Senior Legal and Shareholder Advocacy Advisor, Oxfam America, Diana Kearney and Legal Fellow, Oxfam America, Tim Hirschel-Burns, revealed the aforementioned in a Proxy Preview article. They stated that Oxfam and the co-filers are requesting that the companies disclose country-by-country financial information in line with Global Reporting Initiative (GRI) standards, the world’s most utilised corporate reporting framework. The reports would include country-by-country reporting of certain company financial information, including revenues, profits and losses, and tax payments within each jurisdiction – critical information to understanding risks of profit shifting and tax avoidance.

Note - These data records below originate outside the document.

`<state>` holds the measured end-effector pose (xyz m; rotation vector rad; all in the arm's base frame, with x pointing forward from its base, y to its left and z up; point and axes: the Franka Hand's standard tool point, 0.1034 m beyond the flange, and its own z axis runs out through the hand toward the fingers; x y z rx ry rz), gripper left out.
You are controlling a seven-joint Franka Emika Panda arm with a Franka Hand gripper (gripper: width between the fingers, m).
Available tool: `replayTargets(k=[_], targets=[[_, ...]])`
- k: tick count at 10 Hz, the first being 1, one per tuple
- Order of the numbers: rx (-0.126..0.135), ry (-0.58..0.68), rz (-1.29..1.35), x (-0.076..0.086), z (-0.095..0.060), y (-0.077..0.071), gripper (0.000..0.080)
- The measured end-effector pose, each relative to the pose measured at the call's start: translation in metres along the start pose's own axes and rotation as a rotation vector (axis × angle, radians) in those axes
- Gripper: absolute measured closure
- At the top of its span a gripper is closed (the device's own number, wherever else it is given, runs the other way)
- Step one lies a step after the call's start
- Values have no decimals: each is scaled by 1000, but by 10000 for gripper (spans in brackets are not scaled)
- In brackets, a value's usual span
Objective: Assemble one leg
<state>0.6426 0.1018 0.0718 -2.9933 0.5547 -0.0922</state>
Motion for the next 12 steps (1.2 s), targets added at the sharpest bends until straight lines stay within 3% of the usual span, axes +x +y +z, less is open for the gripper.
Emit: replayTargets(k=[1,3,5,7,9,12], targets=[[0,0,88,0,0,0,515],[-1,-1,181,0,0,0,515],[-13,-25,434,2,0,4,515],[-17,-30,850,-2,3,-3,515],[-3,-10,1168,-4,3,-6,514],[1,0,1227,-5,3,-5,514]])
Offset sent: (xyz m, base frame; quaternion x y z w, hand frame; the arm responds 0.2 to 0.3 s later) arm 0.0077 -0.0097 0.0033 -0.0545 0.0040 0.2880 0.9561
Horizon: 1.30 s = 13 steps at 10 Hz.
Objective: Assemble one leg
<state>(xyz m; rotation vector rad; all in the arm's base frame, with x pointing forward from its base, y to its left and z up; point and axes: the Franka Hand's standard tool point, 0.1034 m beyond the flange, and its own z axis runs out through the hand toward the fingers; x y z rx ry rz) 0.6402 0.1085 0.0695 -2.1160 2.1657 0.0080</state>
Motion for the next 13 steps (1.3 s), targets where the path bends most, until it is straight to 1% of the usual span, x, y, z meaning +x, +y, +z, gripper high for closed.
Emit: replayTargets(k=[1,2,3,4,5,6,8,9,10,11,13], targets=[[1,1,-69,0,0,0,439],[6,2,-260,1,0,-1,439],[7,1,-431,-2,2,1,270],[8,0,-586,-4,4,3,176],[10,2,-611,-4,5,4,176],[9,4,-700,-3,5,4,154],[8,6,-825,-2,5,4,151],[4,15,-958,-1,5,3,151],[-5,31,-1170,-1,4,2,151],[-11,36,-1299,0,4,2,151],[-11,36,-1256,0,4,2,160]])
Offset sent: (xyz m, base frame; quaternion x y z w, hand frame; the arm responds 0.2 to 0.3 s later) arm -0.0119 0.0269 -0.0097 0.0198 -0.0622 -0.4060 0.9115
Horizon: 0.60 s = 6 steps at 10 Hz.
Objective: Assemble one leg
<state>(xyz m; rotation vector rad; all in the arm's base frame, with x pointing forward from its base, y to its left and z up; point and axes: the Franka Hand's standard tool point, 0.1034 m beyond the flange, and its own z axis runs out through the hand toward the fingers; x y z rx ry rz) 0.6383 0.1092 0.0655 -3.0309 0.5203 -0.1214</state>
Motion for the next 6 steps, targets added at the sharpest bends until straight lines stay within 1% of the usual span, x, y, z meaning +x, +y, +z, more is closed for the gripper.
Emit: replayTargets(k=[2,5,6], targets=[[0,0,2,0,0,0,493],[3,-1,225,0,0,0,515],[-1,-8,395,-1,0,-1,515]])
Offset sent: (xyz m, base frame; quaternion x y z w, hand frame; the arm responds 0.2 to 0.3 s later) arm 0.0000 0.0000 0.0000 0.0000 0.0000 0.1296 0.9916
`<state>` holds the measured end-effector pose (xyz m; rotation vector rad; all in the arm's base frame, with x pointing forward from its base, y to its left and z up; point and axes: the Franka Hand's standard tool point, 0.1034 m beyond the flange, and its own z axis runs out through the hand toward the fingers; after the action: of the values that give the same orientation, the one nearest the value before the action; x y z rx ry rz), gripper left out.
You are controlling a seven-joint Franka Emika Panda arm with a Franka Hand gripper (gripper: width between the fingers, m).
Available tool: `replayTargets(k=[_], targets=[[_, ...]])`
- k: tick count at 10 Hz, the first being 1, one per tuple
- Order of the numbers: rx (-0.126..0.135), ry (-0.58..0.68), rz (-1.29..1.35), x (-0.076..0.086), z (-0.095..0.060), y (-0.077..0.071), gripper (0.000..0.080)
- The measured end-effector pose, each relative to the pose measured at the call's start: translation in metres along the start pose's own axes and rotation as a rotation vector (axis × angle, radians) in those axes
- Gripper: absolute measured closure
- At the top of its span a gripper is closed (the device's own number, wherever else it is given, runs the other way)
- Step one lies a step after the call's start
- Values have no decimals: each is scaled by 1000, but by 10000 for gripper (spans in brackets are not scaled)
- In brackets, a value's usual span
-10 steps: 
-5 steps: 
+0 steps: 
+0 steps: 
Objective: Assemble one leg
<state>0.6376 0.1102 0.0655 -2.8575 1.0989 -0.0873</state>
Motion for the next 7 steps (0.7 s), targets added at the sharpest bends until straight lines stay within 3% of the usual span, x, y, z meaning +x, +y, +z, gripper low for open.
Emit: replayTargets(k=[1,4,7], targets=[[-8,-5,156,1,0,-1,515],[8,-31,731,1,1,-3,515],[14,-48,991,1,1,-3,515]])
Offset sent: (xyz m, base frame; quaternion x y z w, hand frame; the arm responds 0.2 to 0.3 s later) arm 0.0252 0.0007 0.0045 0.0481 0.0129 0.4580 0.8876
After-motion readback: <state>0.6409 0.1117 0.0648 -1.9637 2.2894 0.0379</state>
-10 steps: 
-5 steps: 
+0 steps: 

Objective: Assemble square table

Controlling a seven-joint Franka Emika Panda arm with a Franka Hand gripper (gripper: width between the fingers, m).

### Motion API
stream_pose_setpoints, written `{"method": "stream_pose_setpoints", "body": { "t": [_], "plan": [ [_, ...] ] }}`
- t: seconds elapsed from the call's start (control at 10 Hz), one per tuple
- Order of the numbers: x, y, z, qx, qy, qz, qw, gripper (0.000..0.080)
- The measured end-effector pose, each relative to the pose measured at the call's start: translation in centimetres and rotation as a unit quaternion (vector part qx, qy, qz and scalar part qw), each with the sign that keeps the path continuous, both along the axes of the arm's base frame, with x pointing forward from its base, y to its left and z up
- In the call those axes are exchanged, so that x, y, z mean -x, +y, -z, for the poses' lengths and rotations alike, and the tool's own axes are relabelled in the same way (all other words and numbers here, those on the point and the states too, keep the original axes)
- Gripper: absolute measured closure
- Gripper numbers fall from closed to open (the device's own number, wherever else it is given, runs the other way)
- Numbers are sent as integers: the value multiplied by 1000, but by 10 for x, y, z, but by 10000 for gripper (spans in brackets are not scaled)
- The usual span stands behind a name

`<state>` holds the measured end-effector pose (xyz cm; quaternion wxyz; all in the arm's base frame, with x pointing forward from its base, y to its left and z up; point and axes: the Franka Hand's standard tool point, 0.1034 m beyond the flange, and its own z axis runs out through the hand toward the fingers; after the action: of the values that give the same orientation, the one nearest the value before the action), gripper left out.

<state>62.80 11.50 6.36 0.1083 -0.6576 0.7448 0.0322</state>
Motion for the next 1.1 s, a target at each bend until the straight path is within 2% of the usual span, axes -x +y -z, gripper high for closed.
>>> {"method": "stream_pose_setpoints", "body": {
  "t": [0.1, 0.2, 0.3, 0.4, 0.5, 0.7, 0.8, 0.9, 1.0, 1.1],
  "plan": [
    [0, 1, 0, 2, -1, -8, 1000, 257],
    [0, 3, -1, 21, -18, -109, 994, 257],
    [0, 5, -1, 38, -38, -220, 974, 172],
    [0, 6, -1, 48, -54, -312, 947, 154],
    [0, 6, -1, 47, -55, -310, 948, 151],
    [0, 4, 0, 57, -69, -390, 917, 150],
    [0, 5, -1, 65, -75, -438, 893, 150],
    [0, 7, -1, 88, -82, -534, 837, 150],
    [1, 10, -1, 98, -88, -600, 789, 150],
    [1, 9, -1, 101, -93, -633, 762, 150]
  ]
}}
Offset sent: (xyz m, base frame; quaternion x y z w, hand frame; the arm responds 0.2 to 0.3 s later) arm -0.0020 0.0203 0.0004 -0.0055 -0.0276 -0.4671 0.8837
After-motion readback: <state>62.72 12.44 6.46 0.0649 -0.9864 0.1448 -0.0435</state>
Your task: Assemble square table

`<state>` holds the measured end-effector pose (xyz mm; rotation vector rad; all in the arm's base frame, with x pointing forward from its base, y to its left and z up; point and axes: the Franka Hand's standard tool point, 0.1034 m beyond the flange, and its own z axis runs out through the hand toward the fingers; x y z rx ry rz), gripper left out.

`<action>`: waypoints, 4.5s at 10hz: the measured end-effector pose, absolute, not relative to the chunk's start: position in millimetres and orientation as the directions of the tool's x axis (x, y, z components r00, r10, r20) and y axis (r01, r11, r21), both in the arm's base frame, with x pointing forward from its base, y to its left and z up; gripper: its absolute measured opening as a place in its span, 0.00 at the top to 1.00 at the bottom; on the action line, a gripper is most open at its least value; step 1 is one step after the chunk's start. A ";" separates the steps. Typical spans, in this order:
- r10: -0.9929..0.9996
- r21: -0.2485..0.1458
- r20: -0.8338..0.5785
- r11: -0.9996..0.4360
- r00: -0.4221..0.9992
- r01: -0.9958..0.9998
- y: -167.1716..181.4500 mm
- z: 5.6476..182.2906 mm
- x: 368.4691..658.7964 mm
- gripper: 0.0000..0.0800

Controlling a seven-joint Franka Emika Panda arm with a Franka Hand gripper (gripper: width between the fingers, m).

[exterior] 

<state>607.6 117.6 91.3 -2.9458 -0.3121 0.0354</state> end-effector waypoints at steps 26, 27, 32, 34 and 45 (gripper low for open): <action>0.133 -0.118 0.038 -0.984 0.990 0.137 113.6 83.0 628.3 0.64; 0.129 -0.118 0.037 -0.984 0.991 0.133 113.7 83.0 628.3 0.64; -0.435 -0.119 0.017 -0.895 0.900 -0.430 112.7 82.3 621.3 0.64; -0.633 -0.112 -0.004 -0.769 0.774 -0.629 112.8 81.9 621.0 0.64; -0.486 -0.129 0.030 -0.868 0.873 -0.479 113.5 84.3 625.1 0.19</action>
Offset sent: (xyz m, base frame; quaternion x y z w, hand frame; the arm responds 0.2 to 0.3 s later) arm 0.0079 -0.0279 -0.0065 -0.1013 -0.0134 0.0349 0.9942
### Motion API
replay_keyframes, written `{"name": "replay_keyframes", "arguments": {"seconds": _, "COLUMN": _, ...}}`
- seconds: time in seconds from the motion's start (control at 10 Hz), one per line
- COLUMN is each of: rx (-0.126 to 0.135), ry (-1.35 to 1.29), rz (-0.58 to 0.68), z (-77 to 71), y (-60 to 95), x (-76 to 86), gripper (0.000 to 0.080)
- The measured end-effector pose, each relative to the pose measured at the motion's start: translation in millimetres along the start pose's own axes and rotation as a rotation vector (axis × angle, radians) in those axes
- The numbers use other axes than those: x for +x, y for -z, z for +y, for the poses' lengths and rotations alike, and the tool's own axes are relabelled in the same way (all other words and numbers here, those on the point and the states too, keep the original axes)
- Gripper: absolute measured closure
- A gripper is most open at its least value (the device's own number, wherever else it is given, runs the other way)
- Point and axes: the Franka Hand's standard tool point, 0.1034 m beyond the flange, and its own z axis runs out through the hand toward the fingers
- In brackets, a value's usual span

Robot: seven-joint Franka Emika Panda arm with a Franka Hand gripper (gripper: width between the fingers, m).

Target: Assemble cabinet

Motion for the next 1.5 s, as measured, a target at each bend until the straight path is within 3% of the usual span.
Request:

Kearney and Hirschel-Burns reported that the disclosure the shareholders are seeking would reveal key insights for investors seeking to evaluate a company’s risk profile, including information surrounding revenues, profits, losses and tax payments. The dangers that tax secrecy pose to shareholders are beginning to emerge: Scathing media critiques, expensive legal battles and a rapidly changing regulatory landscape render continued tax avoidance a serious risk for long-term investors.
As such, shareholders’ inability to assess the risks associated with tax dodging is growing into a particularly pernicious issue. It was noted that recent repercussions of the companies’ questionable tax dealings include that ExxonMobil was dubbed the “poster boy for tax dodging” after years of zero corporate tax paid to Australia; U.S. Court rejected Exxon’s attempts to claim a $1.3 billion tax refund related to its operations in Malaysia and Qatar and Public protests over Exxon’s paltry fiscal contribution to Papua New Guinea, led to a significantly higher government take of revenues from Exxon’s operations.
Last November, Oxfam had filed a shareholder’s resolution against ExxonMobil, Chevron, and ConocoPhillips calling them out on their alleged ‘secretive’ tax practices. Oxfam is a British-founded confederation of 21 independent charitable organisations focusing on the alleviation of global poverty. The resolution that they filed, is called a ‘shareholder resolution’ which is usually a 500 word request submitted to a company by a shareholder asking the company to address an issue of concern.
Kaieteur News had reported that in their shareholder’s resolution, Oxfam stated that oil majors’ lack of transparency creates a material risk for long-term investors who want to safeguard against risks of reputational damage. “Worse still, these secretive practices undermine the public’s interest in a fair tax system, especially in Global South countries with the greatest tax revenue needs” Oxfam said in a press release. Oxfam’s resolutions ask the companies to publish tax transparency reports in line with the tax standard of the GRI. Daniel Mulé Policy Lead on Extractive Industries and Tax at Oxfam America said, “Exxon, Chevron, and ConocoPhillips’s threadbare tax disclosures leave investors, watchdog groups, and the general public in the dark about the companies’ secretive tax practices.”